This exercise calls for a copy of every line in the listing below that carries the word "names".

-=-=-

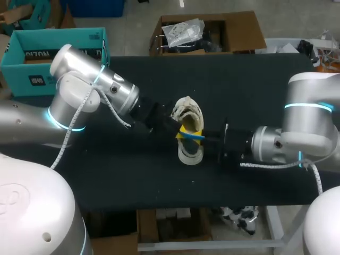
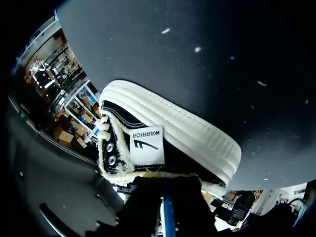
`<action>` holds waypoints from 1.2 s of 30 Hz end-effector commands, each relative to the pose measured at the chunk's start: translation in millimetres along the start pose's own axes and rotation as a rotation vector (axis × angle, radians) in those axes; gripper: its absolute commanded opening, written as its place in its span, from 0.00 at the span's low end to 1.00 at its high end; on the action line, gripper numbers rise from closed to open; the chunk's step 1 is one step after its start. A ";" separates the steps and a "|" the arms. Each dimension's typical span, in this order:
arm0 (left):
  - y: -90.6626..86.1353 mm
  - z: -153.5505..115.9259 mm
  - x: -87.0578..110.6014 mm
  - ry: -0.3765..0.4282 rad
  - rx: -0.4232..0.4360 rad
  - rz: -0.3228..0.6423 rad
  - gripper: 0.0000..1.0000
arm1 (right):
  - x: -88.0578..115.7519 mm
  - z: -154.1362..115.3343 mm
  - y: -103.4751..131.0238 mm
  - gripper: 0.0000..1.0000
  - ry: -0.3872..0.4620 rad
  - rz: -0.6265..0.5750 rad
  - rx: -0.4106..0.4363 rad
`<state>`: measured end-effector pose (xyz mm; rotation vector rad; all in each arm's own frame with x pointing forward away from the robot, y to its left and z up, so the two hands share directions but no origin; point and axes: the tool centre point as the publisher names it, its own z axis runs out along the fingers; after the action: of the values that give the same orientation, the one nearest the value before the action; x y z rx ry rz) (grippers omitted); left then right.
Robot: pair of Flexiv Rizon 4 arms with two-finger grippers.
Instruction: Open the shoe tongue, take the insole out of the shoe, put the insole back into the shoe, and pack the shoe into the shoebox
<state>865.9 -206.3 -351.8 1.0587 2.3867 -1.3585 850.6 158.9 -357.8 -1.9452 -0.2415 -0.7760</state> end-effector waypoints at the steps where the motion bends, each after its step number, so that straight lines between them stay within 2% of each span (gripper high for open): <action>1: -3.3 -0.5 3.9 -0.004 0.001 0.000 0.00 | 1.9 1.8 5.5 0.00 0.002 0.000 0.003; 6: -8.7 3.6 10.8 -0.018 -0.017 0.035 0.00 | 2.1 0.6 5.7 0.00 0.011 -0.026 -0.013; 7: -8.7 4.1 11.3 -0.024 -0.020 0.039 0.14 | 1.8 0.2 5.9 0.00 0.004 -0.036 -0.028; 8: -8.7 4.4 11.7 -0.026 -0.014 0.038 0.36 | 1.4 0.2 6.1 0.00 0.007 -0.038 -0.027; 9: -9.0 5.1 12.6 -0.026 -0.019 0.046 0.71 | 1.0 0.0 6.3 0.00 0.012 -0.038 -0.026; 10: -9.5 5.3 13.0 -0.030 -0.020 0.047 1.00 | 0.6 -0.1 6.5 0.00 0.008 -0.045 -0.035; 20: -28.7 -7.2 17.7 -0.085 -0.037 0.069 1.00 | -1.0 0.1 6.9 0.00 0.030 -0.071 -0.068; 23: -31.7 -10.5 16.6 -0.099 -0.039 0.076 0.85 | -1.0 0.3 6.9 0.00 0.030 -0.074 -0.072; 24: -32.5 -11.6 16.3 -0.107 -0.044 0.076 0.73 | -0.9 0.3 6.7 0.00 0.031 -0.074 -0.073; 25: -33.1 -12.5 16.2 -0.111 -0.041 0.080 0.56 | -0.7 0.1 6.5 0.00 0.031 -0.075 -0.074; 26: -33.5 -12.9 16.2 -0.113 -0.041 0.080 0.44 | -0.6 0.0 6.4 0.00 0.032 -0.077 -0.077; 27: -33.6 -13.1 16.2 -0.116 -0.043 0.080 0.37 | -0.5 -0.1 6.2 0.00 0.032 -0.077 -0.078; 29: -33.6 -13.8 16.1 -0.120 -0.042 0.080 0.16 | -0.6 -0.3 5.9 0.00 0.033 -0.078 -0.081; 32: -33.4 -13.9 16.0 -0.124 -0.041 0.081 0.04 | -1.1 -0.4 5.3 0.00 0.034 -0.077 -0.083; 36: -33.5 -13.8 15.0 -0.125 -0.036 0.085 0.00 | -2.3 -0.7 5.8 0.00 0.040 -0.072 -0.091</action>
<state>835.6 -198.0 -326.4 1.0272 2.2509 -1.3033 853.9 155.2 -361.7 -2.0142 -0.2667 -0.8699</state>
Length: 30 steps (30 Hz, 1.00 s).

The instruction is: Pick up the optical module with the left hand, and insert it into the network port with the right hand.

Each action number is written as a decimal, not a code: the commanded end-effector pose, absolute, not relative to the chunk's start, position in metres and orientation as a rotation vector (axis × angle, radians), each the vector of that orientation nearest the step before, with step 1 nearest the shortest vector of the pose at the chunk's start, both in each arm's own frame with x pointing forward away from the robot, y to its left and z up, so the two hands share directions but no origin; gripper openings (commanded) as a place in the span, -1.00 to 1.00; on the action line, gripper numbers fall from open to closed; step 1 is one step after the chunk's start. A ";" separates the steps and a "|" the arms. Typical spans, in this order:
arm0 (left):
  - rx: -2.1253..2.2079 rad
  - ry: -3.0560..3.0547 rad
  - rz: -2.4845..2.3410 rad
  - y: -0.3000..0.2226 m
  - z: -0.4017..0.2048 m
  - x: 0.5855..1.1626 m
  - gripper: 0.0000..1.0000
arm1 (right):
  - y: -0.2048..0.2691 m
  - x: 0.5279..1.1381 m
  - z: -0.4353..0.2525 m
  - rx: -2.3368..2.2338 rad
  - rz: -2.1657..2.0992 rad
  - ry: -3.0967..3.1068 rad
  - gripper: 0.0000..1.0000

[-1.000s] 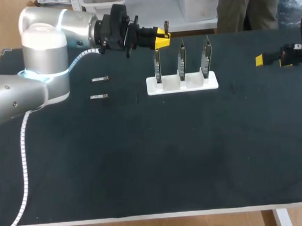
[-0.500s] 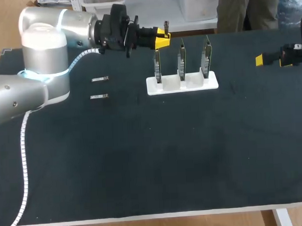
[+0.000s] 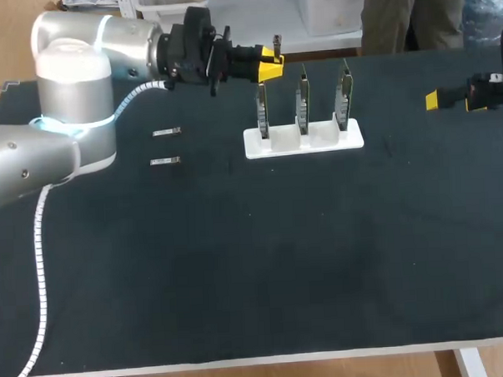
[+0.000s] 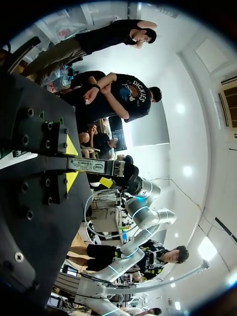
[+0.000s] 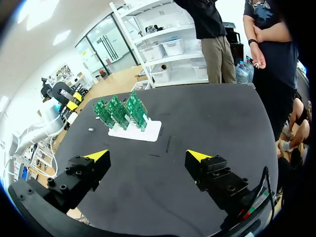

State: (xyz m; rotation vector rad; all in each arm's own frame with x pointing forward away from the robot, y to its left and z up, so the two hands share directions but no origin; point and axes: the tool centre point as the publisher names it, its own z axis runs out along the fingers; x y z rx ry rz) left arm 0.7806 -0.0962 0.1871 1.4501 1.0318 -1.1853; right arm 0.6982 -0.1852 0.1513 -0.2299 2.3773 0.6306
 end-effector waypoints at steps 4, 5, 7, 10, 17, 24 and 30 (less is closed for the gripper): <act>1.456 1.030 -1.189 -0.097 0.187 0.783 -1.00 | -0.185 0.698 0.151 -0.229 0.629 2.377 1.00; 1.456 1.030 -1.189 -0.097 0.187 0.783 -1.00 | -0.185 0.698 0.151 -0.229 0.629 2.377 1.00; 1.456 1.030 -1.189 -0.097 0.187 0.783 -1.00 | -0.185 0.698 0.151 -0.229 0.629 2.377 1.00; 1.456 1.030 -1.189 -0.097 0.187 0.783 -1.00 | -0.185 0.698 0.151 -0.229 0.629 2.377 1.00; 1.456 1.030 -1.189 -0.097 0.187 0.783 -1.00 | -0.184 0.701 0.152 -0.248 0.639 2.369 1.00; 1.456 1.030 -1.189 -0.097 0.187 0.783 -1.00 | -0.164 0.728 0.174 -0.412 0.644 2.308 1.00; 1.456 1.030 -1.189 -0.097 0.187 0.783 -1.00 | -0.143 0.745 0.194 -0.526 0.635 2.262 1.00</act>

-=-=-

OUTPUT FOR THIS EXERCISE -
`<state>`: measured end-effector pose (xyz mm; rotation vector rad; all in each arm's own frame with x pointing forward away from the robot, y to its left and z up, so the two hands share directions but no origin; point and axes: the tool centre point as the publisher names it, its own z axis runs out along the fingers; after the action: of the values that give the same orientation, the one nearest the value before the action; x y z rx ry rz) (grippers omitted); left then right.
State: (xyz m; rotation vector rad; all in each arm's own frame with x pointing forward away from the robot, y to its left and z up, so the two hands share directions but no origin; point and axes: the tool centre point as the publisher names it, its own z axis runs out along the fingers; x y z rx ry rz) left arm 0.7806 -0.0962 0.1871 1.4501 1.0318 -1.1853; right arm 0.6982 -0.1852 0.1513 -0.2299 2.3773 0.6306

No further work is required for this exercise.